## Assignment
Repeat nothing but the lines below running from the one containing "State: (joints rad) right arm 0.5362" to the one containing "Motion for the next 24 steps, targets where". Keep both end lines.

Records drawn from a dataset:

★ ★ ★

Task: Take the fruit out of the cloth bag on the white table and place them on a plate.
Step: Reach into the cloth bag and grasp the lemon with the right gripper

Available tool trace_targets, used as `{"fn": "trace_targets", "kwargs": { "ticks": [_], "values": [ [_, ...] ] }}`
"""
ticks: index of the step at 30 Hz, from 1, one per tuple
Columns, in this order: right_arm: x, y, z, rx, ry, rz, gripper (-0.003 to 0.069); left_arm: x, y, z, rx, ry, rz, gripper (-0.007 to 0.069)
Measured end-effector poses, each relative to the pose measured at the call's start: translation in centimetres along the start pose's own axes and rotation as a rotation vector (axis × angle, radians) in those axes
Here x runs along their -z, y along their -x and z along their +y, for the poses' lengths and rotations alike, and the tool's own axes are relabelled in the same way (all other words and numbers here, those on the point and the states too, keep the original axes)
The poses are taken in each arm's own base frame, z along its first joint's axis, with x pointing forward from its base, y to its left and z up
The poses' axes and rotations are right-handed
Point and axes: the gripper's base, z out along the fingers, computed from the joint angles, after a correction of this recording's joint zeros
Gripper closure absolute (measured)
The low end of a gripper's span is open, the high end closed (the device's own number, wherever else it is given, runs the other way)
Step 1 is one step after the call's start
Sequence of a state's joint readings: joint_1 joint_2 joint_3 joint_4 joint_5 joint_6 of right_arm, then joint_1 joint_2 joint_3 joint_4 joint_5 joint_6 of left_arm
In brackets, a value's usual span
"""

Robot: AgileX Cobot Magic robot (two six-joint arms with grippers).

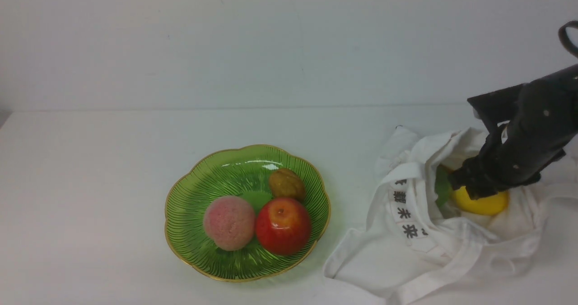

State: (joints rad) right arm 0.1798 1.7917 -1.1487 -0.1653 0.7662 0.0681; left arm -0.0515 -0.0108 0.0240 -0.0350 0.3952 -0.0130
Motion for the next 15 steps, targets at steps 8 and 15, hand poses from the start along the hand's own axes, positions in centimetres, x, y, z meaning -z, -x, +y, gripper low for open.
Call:
{"fn": "trace_targets", "kwargs": {
  "ticks": [8, 15],
  "values": [
    [0.01, 0.45, -0.2, 0.027, -0.018, -0.049, -0.0022, 0.0, 0.0, 0.0, 0.0, 0.0, 0.0, 0.0632],
    [-0.35, 0.83, -0.5, 0.094, -0.06, -0.085, -0.0032, 0.0, 0.0, 0.0, 0.0, 0.0, 0.0, 0.0632]
  ]
}}
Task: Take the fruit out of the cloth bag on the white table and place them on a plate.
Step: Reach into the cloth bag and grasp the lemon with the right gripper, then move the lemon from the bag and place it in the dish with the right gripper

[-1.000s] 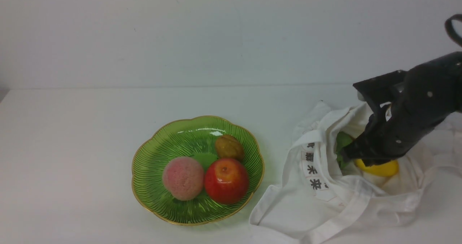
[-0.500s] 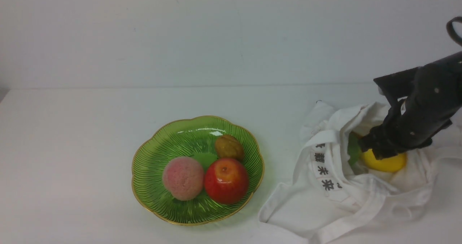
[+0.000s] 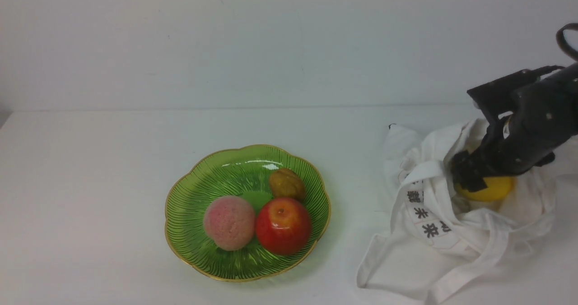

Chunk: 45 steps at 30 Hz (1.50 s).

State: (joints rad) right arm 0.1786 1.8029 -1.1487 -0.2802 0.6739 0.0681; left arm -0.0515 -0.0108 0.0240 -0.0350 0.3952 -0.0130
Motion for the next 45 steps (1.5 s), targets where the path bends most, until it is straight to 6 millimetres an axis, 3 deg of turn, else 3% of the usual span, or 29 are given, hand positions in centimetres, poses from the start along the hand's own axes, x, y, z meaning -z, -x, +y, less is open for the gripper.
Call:
{"fn": "trace_targets", "kwargs": {
  "ticks": [11, 14, 18, 26, 30, 45],
  "values": [
    [-3.1, 0.1, 0.1, 0.095, -0.032, 0.028, -0.0032, 0.0, 0.0, 0.0, 0.0, 0.0, 0.0, 0.0632],
    [-3.4, 0.2, 0.1, 0.105, -0.038, 0.026, -0.0024, 0.0, 0.0, 0.0, 0.0, 0.0, 0.0, 0.0632],
    [-3.6, 0.4, 0.0, 0.083, -0.046, 0.017, 0.0053, 0.0, 0.0, 0.0, 0.0, 0.0, 0.0, 0.0632],
    [-3.1, 0.2, -0.1, 0.043, -0.049, 0.036, 0.0054, 0.0, 0.0, 0.0, 0.0, 0.0, 0.0, 0.0632],
    [-1.0, -0.2, -0.2, -0.036, -0.031, 0.075, 0.0054, 0.0, 0.0, 0.0, 0.0, 0.0, 0.0, 0.0632],
    [11.5, -0.7, 0.5, -0.179, 0.244, -0.072, 0.0054, 0.0, 0.0, 0.0, 0.0, 0.0, 0.0, 0.0632]
  ]
}}
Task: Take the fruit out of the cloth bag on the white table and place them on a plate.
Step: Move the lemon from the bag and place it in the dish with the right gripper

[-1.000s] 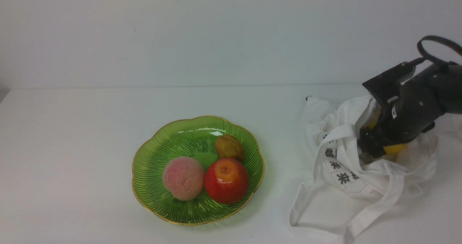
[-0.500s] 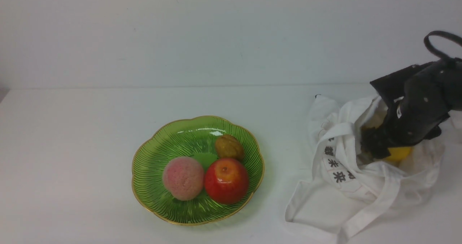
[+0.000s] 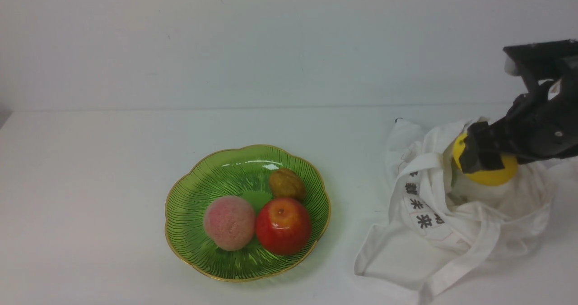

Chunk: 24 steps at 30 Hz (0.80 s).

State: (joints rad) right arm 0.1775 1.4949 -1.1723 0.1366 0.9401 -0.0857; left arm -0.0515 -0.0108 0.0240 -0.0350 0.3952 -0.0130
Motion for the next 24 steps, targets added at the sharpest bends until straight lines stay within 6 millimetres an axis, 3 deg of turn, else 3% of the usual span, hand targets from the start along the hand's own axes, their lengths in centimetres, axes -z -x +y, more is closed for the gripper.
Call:
{"fn": "trace_targets", "kwargs": {
  "ticks": [4, 8, 12, 20, 24],
  "values": [
    [1.6, 0.2, 1.9, 0.043, 0.141, -0.072, 0.0054, 0.0, 0.0, 0.0, 0.0, 0.0, 0.0, 0.0632],
    [1.3, 0.6, 6.5, 0.153, 0.368, -0.134, 0.0054, 0.0, 0.0, 0.0, 0.0, 0.0, 0.0, 0.0632],
    [-0.2, 1.3, 9.8, 0.247, 0.457, -0.17, 0.0054, 0.0, 0.0, 0.0, 0.0, 0.0, 0.0, 0.0632],
    [-4.6, 5.5, 15.1, 0.347, 0.528, -0.169, 0.0054, 0.0, 0.0, 0.0, 0.0, 0.0, 0.0, 0.0632],
    [-8.0, 6.9, 17.7, 0.385, 0.555, -0.14, 0.0054, 0.0, 0.0, 0.0, 0.0, 0.0, 0.0, 0.0632]
  ]
}}
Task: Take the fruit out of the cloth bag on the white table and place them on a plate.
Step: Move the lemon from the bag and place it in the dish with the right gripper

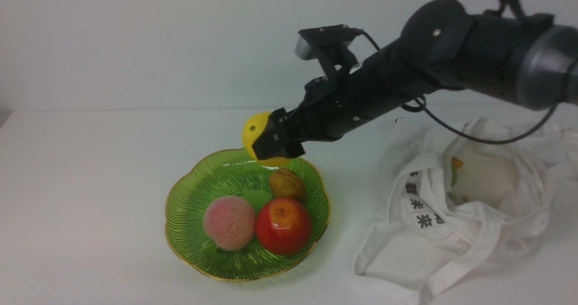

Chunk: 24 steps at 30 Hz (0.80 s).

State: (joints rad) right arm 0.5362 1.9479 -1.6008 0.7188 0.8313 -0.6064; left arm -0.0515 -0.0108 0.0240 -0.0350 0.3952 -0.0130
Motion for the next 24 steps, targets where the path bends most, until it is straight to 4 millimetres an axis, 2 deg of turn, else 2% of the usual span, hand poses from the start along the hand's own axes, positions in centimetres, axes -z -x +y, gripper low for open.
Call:
{"fn": "trace_targets", "kwargs": {
  "ticks": [4, 10, 15, 20, 24],
  "values": [
    [-3.3, 0.7, -0.4, 0.014, 0.019, 0.019, 0.0054, 0.0, 0.0, 0.0, 0.0, 0.0, 0.0, 0.0632],
    [-7.5, 0.0, -1.9, -0.023, 0.033, 0.074, 0.0054, 0.0, 0.0, 0.0, 0.0, 0.0, 0.0, 0.0632],
    [-8.3, -0.6, -2.4, -0.044, 0.021, 0.101, 0.0053, 0.0, 0.0, 0.0, 0.0, 0.0, 0.0, 0.0632],
    [-8.2, -0.9, -2.9, -0.049, -0.033, 0.141, -0.0021, 0.0, 0.0, 0.0, 0.0, 0.0, 0.0, 0.0632],
    [-7.8, -0.7, -2.9, -0.031, -0.053, 0.184, -0.0031, 0.0, 0.0, 0.0, 0.0, 0.0, 0.0, 0.0632]
  ]
}}
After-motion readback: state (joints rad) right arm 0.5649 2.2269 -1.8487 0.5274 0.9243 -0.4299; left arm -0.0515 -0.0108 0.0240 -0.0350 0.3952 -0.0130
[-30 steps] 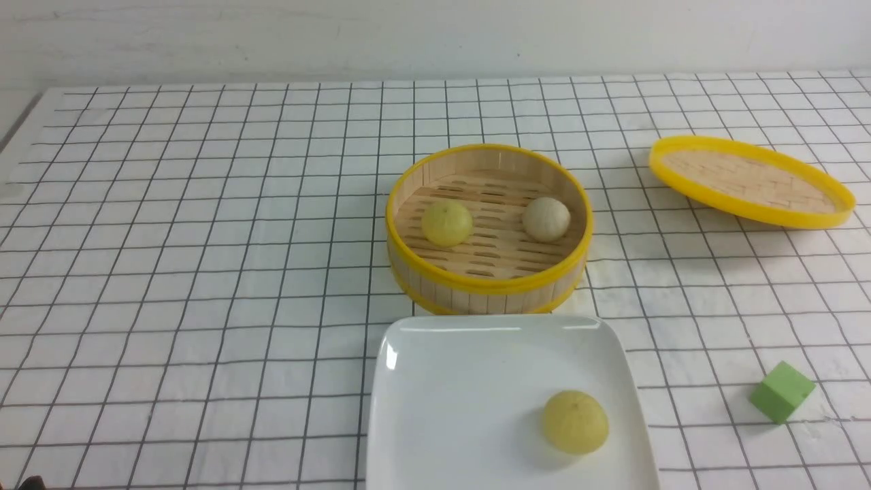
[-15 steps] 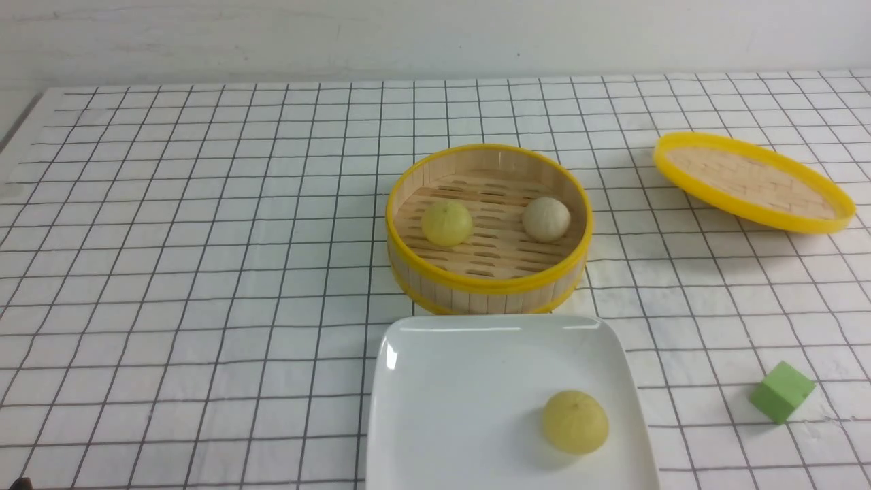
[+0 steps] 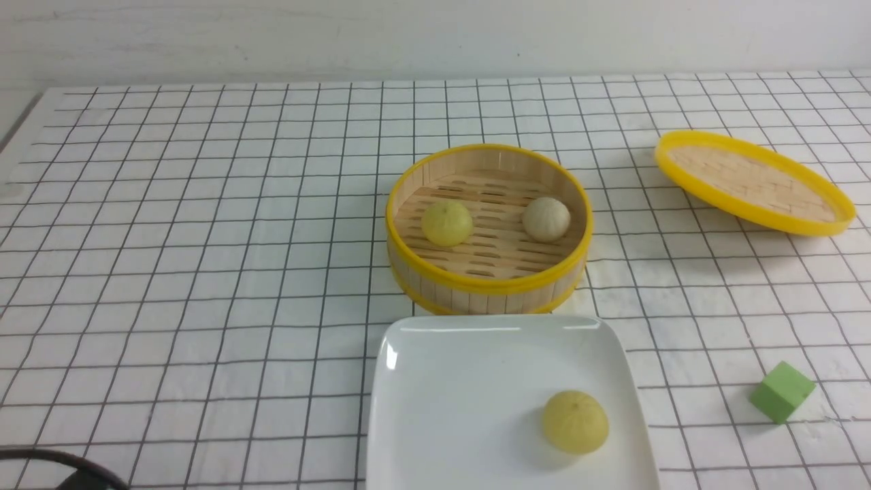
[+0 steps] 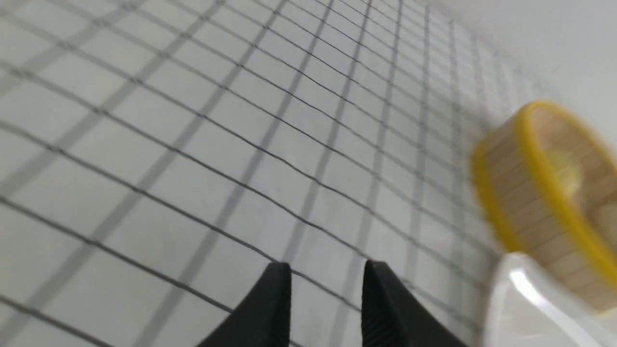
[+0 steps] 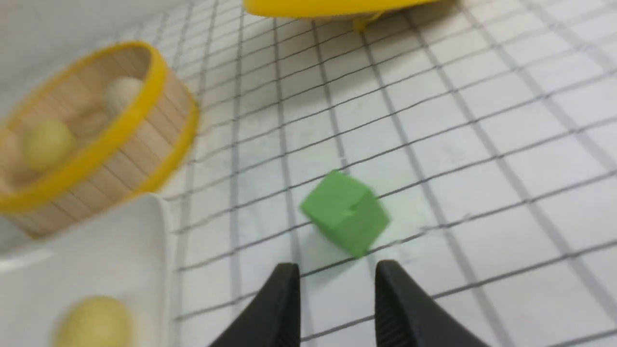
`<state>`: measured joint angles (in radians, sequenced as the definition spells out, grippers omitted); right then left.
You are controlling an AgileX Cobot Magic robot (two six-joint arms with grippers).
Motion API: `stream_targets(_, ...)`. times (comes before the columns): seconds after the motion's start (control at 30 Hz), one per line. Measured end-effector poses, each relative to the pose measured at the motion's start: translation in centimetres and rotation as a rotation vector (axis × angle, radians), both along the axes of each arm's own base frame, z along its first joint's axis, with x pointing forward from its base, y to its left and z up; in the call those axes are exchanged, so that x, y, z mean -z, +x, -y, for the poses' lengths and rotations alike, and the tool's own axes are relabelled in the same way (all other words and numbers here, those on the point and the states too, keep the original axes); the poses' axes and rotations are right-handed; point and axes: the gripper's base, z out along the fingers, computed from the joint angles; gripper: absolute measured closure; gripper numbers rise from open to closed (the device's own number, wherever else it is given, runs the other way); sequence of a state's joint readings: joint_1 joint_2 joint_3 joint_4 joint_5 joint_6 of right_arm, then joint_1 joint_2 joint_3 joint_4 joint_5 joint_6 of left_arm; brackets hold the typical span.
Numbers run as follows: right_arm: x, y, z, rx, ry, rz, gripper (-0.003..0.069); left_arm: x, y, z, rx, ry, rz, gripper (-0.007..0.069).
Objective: Put the steamed buns into the plate on the white-black tablecloth.
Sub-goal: 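Reach toward a bun in the bamboo steamer with the right gripper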
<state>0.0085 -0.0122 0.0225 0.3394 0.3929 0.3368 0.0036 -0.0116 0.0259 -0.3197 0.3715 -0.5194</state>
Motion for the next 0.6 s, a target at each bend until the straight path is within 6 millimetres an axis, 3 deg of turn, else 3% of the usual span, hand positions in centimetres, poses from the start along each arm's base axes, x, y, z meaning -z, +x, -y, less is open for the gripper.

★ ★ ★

## The completed task
State: (joints rad) right arm 0.5362 1.9479 -1.6008 0.7188 0.8313 -0.6064; left arm -0.0515 -0.0108 0.0240 -0.0350 0.3952 -0.0130
Motion for the next 24 steps, targets where the path bends most, until it is straight to 4 millimetres an axis, 2 deg of turn, else 2% of the usual span, hand poses from the start along the hand's own axes, positions in centimetres, axes -z -x +y, gripper low for open.

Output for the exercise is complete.